**REQUIRED WORK:**
Return every line in the entries below where the word "finger" shows up.

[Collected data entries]
⟨

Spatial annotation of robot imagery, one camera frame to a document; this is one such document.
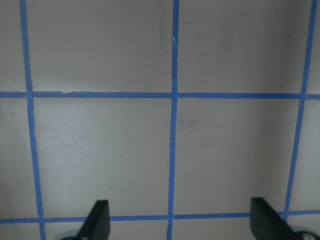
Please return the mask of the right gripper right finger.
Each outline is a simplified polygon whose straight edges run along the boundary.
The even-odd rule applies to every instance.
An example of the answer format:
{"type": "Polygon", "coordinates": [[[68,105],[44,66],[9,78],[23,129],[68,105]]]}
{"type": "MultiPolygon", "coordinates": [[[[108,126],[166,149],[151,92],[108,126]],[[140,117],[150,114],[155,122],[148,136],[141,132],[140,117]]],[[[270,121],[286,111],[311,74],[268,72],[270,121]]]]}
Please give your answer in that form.
{"type": "Polygon", "coordinates": [[[256,240],[303,240],[262,197],[250,200],[250,230],[256,240]]]}

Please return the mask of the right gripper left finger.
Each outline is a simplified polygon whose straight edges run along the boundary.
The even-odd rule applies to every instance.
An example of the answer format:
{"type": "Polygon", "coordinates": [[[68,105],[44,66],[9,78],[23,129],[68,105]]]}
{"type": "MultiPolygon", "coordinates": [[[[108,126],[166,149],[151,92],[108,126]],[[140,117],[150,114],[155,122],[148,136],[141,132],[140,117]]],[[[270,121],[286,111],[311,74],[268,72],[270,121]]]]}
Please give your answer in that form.
{"type": "Polygon", "coordinates": [[[108,200],[97,200],[77,233],[76,240],[107,240],[110,235],[108,200]]]}

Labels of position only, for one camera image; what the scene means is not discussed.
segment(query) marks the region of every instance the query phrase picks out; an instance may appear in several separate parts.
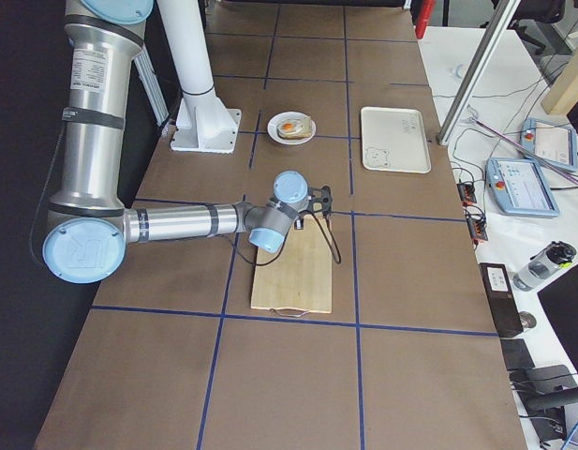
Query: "black cover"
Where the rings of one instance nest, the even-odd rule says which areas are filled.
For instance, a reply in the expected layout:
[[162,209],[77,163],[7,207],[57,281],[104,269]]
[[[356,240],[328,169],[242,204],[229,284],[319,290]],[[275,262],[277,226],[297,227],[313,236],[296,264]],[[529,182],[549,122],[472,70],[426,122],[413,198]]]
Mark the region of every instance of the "black cover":
[[578,370],[578,264],[539,292],[542,308]]

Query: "white mounting base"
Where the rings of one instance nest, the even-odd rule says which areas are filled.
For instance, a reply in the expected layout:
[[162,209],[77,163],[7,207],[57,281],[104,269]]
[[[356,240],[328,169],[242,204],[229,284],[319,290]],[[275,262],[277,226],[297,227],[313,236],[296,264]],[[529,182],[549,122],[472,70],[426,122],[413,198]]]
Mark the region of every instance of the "white mounting base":
[[183,100],[183,104],[178,112],[178,119],[176,120],[177,130],[170,142],[172,150],[179,152],[232,153],[234,151],[234,145],[236,144],[239,124],[241,123],[241,110],[224,108],[217,111],[217,113],[228,115],[228,117],[224,117],[224,120],[222,120],[225,126],[219,128],[217,134],[213,137],[204,138],[203,136],[206,134],[204,130],[210,126],[210,124],[205,123],[207,121],[204,120],[200,121],[201,114],[199,108],[195,109],[196,119],[191,124],[187,108],[185,107],[185,101]]

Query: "robot label sticker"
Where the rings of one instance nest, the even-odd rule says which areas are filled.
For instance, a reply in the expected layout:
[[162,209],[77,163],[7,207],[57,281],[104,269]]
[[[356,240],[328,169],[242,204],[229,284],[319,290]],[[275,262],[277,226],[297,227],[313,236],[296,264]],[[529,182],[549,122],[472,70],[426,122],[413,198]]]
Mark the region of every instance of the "robot label sticker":
[[108,54],[75,49],[70,89],[103,93],[108,70]]
[[365,167],[391,167],[390,153],[384,148],[367,147],[363,150],[363,162]]
[[493,291],[506,293],[509,290],[507,281],[505,281],[505,272],[503,272],[502,269],[499,267],[487,267],[486,272],[488,273]]

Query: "wooden cutting board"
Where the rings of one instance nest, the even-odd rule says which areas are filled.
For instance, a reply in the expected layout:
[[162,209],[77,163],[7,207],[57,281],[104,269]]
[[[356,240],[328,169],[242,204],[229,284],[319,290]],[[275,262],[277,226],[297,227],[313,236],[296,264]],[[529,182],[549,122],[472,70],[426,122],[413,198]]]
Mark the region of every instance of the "wooden cutting board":
[[[258,263],[275,255],[258,250]],[[333,257],[315,220],[304,219],[302,230],[291,230],[280,258],[256,267],[251,293],[253,309],[324,312],[333,309]]]

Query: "table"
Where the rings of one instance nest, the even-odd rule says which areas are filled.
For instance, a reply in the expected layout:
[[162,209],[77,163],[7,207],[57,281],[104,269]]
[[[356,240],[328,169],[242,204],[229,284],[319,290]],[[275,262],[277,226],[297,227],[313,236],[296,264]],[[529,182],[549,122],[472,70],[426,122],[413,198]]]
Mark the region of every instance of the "table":
[[[262,204],[286,169],[331,186],[333,312],[250,309],[253,268],[221,239],[130,247],[37,450],[525,448],[409,12],[222,2],[208,22],[216,92],[243,110],[236,149],[161,140],[135,206]],[[363,168],[366,105],[422,112],[429,174]],[[318,135],[273,142],[282,111]]]
[[[420,42],[420,50],[428,80],[433,90],[437,114],[440,121],[444,120],[452,103],[450,96],[457,92],[462,70],[471,61],[478,43],[482,38],[483,30],[463,28],[429,27],[424,39]],[[492,96],[508,94],[523,89],[541,79],[541,75],[534,65],[524,45],[514,31],[506,31],[499,42],[493,59],[483,74],[475,96]],[[533,92],[528,89],[524,92],[508,97],[478,98],[470,101],[479,113],[480,120],[494,129],[505,130],[515,112],[524,103],[524,108],[511,122],[507,131],[521,129],[524,117],[537,97],[545,94],[546,83],[539,81]],[[538,101],[530,114],[532,117],[544,119],[557,124],[568,123],[566,117],[548,116]],[[470,124],[462,123],[454,131],[449,151],[451,157],[455,151],[457,138]],[[456,156],[484,167],[485,161],[493,151],[495,140],[487,139],[482,135],[467,131],[465,137],[457,145]],[[517,158],[517,152],[505,143],[501,143],[494,153],[495,157]],[[466,165],[480,179],[480,171],[473,166]],[[549,171],[545,171],[550,186],[564,187],[569,183]],[[483,184],[477,183],[477,191],[483,192]],[[578,250],[578,189],[572,191],[558,191],[556,201],[561,209],[560,217],[554,219],[508,217],[501,214],[491,195],[479,196],[481,207],[486,212],[489,241],[480,244],[476,250],[479,263],[503,263],[506,265],[510,278],[526,265],[529,257],[538,253],[552,240],[568,242]],[[575,372],[573,365],[563,351],[547,317],[538,300],[537,291],[514,292],[518,310],[533,314],[539,326],[524,333],[523,338],[538,368],[557,364],[566,365],[571,372]],[[532,426],[523,421],[526,440],[529,448],[539,448],[538,440]]]

⟩

**RESPONSE TO THIS EXERCISE:**
Please return the mask of the right gripper right finger.
Please return the mask of the right gripper left finger.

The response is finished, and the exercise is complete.